I still don't know what is the cause of this strange bug. Is it something in the way my app uses D3D11? Or is it a bug in graphics driver (one of the two I need to have installed)? I'd like to investigate it further when I find some time. For now, I tend to believe that:

- The only thing that might have changed recently and break my app was some Windows updated pushed by Microsoft.

- The two issues: the one that I had before with framerate decreasing over time and the new one with total image freeze are related. They may have something to do with switchable graphics - having two different GPUs in the system, both enabled at the same time. I suspect that maybe when I want to use Radeon, the outputs (or one of them) are connected to Intel anyway, so the image needs to be copied and synchronized with Intel driver.

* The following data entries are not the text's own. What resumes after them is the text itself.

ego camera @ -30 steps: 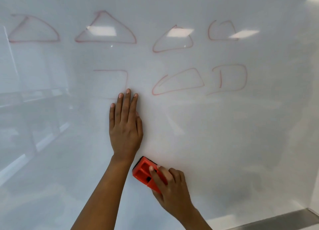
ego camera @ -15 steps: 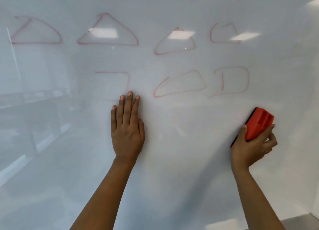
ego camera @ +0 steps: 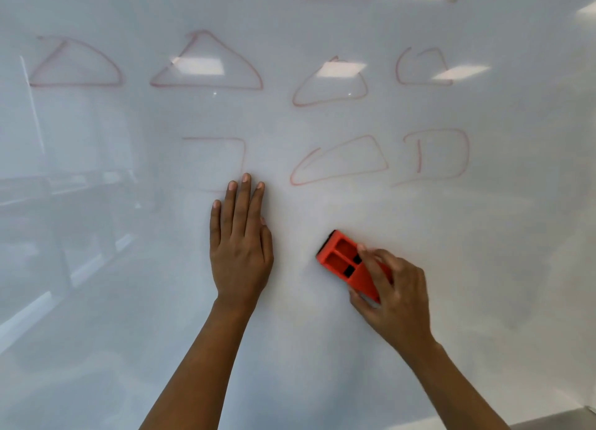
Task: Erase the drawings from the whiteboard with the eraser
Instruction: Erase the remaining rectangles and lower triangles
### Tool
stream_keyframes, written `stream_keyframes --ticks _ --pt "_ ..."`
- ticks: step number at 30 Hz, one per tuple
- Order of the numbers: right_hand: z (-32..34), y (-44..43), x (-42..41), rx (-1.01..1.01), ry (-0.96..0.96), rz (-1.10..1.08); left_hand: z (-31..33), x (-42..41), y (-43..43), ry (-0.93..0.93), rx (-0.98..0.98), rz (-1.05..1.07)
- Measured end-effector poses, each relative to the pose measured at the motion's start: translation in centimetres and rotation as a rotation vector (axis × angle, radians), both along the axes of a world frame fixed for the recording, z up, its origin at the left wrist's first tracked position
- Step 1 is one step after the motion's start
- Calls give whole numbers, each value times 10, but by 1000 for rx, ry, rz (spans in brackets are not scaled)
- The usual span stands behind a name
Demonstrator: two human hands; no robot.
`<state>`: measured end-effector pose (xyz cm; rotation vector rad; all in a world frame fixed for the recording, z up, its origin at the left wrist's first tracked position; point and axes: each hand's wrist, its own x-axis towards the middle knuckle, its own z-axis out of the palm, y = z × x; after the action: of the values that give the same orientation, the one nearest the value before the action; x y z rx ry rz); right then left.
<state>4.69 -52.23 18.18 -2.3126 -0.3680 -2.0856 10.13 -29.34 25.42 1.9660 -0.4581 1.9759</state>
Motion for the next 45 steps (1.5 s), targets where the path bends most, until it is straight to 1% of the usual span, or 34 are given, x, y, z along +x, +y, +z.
stream_keyframes --ticks 1,3,6,7,8,9,10,11,15,17,18,19,20,23,24,25,26,27,28,31,32,33,34,36,37,39,41,43,45 --pt "4 -10 0 70 -22 -14 0 0 0 0 -3 0" --pt "18 -26 1 302 -71 -25 0 0 -1 0 -6 0" --pt "54 -31 4 747 -164 63 0 0 -1 -1 -5 -3" --pt "68 -29 6 864 -192 104 0 0 -1 0 -4 -2" --pt "80 -23 8 939 -218 137 0 0 -1 1 -3 -2" --pt "89 -15 9 959 -236 156 0 1 -1 1 -5 -2" --pt "94 -4 11 917 -244 161 0 1 -1 0 -7 -2" --pt "94 9 11 818 -235 158 0 1 -1 -3 -9 -2" --pt "67 43 7 241 -99 134 0 0 0 -3 -1 -2" --pt "62 33 6 58 -75 75 0 -1 0 1 0 -3" --pt "62 23 6 33 -82 41 0 -1 0 2 0 -4" --pt "63 13 7 63 -96 16 0 -1 0 4 -2 -4" --pt "66 4 7 155 -113 6 0 -1 0 3 -4 -3" --pt "82 -14 8 633 -157 43 0 -1 -1 4 -6 -2" --pt "89 -15 8 773 -163 47 1 -1 -1 5 -4 -3" --pt "93 -15 8 861 -159 31 0 -2 -1 7 -3 -4" --pt "96 -13 9 884 -148 7 0 -2 -1 7 -3 -4" --pt "95 -9 9 849 -137 -9 0 -2 -1 5 -4 -3" --pt "92 -5 9 767 -125 -15 0 -2 0 5 -5 -3" --pt "69 6 8 384 -65 -12 0 -3 0 7 -5 -6" --pt "63 3 9 285 -45 -13 0 -3 0 7 -4 -7" --pt "59 -4 9 228 -38 -19 0 -3 0 8 0 -8" --pt "58 -13 9 217 -45 -29 0 -3 0 9 2 -10" --pt "58 -35 10 319 -92 -61 1 -3 0 12 4 -13" --pt "60 -48 10 428 -118 -70 0 -2 0 12 5 -15" --pt "73 -71 10 713 -163 -76 0 -2 0 11 5 -16" --pt "94 -86 10 959 -190 -71 -1 -1 0 7 3 -15" --pt "121 -90 12 1055 -199 -31 -1 0 -1 3 0 -11" --pt "145 -80 14 1017 -206 1 -1 1 -1 4 0 -9"
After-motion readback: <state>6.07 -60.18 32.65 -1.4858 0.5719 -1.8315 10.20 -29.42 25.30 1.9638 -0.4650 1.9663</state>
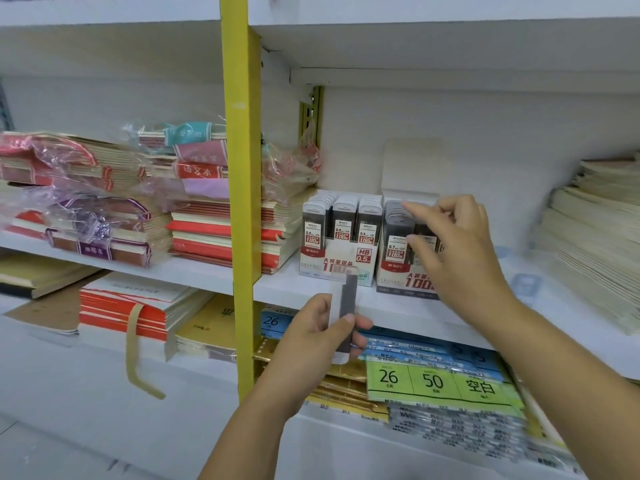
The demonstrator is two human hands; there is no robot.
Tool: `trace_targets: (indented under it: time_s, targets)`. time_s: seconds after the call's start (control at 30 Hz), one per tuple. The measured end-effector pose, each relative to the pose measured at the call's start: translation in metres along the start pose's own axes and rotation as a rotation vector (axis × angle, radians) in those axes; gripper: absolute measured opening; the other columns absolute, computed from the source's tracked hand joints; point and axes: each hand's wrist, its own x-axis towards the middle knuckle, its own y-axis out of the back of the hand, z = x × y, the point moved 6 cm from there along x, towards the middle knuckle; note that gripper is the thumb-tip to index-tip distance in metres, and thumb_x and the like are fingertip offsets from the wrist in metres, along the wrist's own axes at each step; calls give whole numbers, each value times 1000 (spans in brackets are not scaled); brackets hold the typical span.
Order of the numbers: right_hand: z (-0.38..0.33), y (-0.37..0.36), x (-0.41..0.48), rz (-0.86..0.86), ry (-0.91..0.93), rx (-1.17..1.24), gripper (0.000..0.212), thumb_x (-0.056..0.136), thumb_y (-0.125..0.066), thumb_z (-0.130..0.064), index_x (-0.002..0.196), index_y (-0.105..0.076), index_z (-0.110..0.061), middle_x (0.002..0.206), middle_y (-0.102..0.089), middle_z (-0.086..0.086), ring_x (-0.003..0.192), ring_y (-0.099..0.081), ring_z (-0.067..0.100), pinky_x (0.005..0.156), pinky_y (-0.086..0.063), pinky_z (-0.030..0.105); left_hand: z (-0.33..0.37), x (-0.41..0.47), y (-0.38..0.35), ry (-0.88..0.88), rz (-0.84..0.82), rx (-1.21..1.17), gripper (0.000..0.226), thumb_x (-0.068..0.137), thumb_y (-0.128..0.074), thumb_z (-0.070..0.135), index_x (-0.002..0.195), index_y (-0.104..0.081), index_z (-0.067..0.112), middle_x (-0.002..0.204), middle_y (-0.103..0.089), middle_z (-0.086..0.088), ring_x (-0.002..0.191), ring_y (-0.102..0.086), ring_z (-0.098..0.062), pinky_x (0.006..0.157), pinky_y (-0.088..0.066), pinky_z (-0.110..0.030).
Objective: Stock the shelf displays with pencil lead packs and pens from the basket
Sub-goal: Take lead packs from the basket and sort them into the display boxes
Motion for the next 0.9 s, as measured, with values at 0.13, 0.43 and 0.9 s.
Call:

Update 2018-02-21: Later after I published this post, I tried few other things to fix the problem. For example, I updated AMD graphics driver to latest version 18.2.2. It didn't help. Suddently, the problem disappeared as mysteriously as it appeared. It happened during a single system launch, without a restart. My application was hunging, and later it started working properly. The only thing that I can remember doing in between was downloading and launching UIforETW - a GUI tool for capturing Event Tracing for Windows (ETW) traces, like the ones for GPUView. I know that it automatically installs GPUView and other necessary tools on first launch, so that may have changed something in my system. Either way, now my program works on AMD graphics without a hang, reaching few hours of uptime and maintaining 60 FPS, which only sometimes drops to 30 FPS, but it also go back up.